Bonjour Suzanne. Léa, ma fille de deux ans, refuse de partager ses jouets, ses toutous, etc. Aussitôt que les autres amis lui prennent ses choses, elle réagit fortement (en criant ou en pleurant). Ce problème persiste à la garderie et à la maison. Même si nous intervenons systématiquement et que nous lui expliquons que ce n’est pas poli, elle se comporte de la sorte. Pourtant, nous la punissons chaque fois. Comment lui faire comprendre que le partage est important? Est-ce une bonne idée de la punir lorsqu’elle refuse de partager?

Bonjour. Léa réagit comme bien des enfants de ce groupe d’âge qui aiment posséder, qui s’approprient aisément les choses autour d’eux et qui refusent évidemment de les partager. À cet âge, on les entend souvent dire que les objets sont «à moi», «À Léa le toutou», «C’est la poupée à moi»... Tout leur appartient. Non seulement sont-ils possessifs, ils sont également égocentriques. Ils ne tiennent compte que de leurs propres désirs et se montrent bien souvent indifférents aux autres. Tous ces petits comportements qui vous agacent en tant que parent sont normaux, puisque Léa, à deux ans, n’a pas encore développé le sens de l’empathie, c’est-à-dire la capacité de se mettre à la place de l’autre et de bien comprendre les sentiments ou les désirs d’autrui. Cette empathie se développe progressivement et ce n’est que vers l’âge de quatre ans que la majorité des enfants sont capables d’échanger leurs jouets, de coopérer et d’attendre leur tour. Vous devrez donc faire preuve d’un peu de patience. D’ici là, vous pouvez continuer à lui expliquer la notion de partage.

Quand l’occasion se présente, nommez ce qui lui appartient, ce qui ne lui appartient pas et les choses que tous partagent. Vous pouvez commencer son apprentissage par des échanges de jouets, par exemple (ce qui est plus facile à accepter). Si elle reçoit un nouveau jouet, veillez à lui laisser le temps de s’amuser avec (de se l’approprier) avant de lui demander de le partager. Essayez également de provoquer des situations de partage : «Il ne reste qu’une orange, alors un petit morceau à chacun?»

Éviter les punitions

Bien que ce soit une source de conflit importante à la garderie et dans la famille, il faut éviter de punir votre fille puisqu’elle n’a pas encore acquis la notion de partage.
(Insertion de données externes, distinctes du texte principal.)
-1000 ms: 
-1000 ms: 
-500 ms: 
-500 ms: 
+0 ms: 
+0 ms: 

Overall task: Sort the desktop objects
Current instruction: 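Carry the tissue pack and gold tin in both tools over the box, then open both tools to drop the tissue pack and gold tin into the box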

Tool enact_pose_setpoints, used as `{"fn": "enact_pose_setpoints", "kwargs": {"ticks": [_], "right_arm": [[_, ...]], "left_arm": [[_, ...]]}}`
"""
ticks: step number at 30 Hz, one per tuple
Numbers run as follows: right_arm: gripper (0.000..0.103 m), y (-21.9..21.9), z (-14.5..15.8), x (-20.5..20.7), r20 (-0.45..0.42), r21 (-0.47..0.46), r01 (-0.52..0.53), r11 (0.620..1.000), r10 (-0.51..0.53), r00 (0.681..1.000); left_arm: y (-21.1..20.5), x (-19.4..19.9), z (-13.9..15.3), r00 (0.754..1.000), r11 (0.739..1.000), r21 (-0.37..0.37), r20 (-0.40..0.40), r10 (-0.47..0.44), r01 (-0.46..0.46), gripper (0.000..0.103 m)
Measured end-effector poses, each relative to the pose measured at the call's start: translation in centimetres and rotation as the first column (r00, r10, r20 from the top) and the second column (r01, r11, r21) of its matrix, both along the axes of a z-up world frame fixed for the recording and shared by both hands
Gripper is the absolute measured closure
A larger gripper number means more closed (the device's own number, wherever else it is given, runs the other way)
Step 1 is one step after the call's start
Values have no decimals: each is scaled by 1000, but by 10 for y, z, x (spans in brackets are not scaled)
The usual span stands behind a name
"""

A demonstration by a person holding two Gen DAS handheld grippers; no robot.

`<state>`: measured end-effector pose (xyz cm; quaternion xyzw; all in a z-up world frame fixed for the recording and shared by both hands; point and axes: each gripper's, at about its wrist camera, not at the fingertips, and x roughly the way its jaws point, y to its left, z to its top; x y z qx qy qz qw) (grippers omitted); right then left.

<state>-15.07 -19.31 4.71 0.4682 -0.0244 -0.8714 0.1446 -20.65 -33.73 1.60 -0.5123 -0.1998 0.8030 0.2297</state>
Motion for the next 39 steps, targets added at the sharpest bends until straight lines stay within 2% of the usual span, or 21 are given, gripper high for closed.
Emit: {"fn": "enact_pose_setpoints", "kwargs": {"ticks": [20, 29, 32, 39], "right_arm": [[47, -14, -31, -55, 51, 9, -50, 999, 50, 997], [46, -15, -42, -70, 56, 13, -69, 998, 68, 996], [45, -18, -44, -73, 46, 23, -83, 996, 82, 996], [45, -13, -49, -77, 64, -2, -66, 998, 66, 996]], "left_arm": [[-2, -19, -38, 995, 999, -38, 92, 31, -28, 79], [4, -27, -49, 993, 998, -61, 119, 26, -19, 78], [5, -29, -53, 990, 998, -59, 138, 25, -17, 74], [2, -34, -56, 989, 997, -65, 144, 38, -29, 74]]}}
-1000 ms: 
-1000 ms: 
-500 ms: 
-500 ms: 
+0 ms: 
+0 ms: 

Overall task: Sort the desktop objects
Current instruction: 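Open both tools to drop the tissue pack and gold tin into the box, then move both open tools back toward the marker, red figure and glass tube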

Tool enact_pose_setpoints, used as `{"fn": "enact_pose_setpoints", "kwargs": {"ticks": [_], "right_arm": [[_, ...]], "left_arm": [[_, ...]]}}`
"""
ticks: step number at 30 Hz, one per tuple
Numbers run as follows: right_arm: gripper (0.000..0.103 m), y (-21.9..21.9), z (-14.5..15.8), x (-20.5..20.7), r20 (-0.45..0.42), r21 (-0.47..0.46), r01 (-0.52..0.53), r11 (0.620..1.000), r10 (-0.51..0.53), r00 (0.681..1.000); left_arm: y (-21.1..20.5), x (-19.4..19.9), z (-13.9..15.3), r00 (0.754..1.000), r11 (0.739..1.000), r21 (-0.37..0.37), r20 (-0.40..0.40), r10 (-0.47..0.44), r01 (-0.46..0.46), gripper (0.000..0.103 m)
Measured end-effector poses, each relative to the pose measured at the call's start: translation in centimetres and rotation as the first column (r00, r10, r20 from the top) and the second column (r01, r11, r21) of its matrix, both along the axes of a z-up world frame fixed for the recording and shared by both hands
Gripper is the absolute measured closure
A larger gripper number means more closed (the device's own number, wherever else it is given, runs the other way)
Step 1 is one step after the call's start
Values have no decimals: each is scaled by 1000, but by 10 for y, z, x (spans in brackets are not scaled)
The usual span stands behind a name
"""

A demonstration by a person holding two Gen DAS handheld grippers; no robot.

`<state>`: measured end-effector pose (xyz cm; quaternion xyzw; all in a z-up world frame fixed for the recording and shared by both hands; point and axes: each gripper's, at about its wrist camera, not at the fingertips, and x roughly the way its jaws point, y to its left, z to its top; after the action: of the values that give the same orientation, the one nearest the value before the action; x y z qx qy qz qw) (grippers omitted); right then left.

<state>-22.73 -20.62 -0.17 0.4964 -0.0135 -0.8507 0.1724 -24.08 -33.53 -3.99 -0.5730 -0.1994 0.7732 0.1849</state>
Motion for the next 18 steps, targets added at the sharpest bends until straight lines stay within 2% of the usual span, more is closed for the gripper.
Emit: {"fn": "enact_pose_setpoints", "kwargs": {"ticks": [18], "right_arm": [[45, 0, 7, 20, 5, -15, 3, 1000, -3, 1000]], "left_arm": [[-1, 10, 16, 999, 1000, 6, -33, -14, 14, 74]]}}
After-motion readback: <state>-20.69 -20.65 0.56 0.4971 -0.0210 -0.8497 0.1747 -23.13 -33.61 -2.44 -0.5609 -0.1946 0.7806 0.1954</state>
Il faut plutôt faire preuve de patience, de tolérance, et continuer à l’encourager à partager.

Alors, à chaque petite démonstration de partage, on félicite la belle Léa afin qu’elle ait le goût de recommencer. On se souvient que la notion de partage n’est pas innée, mais se développe petit à petit. Il faut donc lui laisser un petit peu de temps!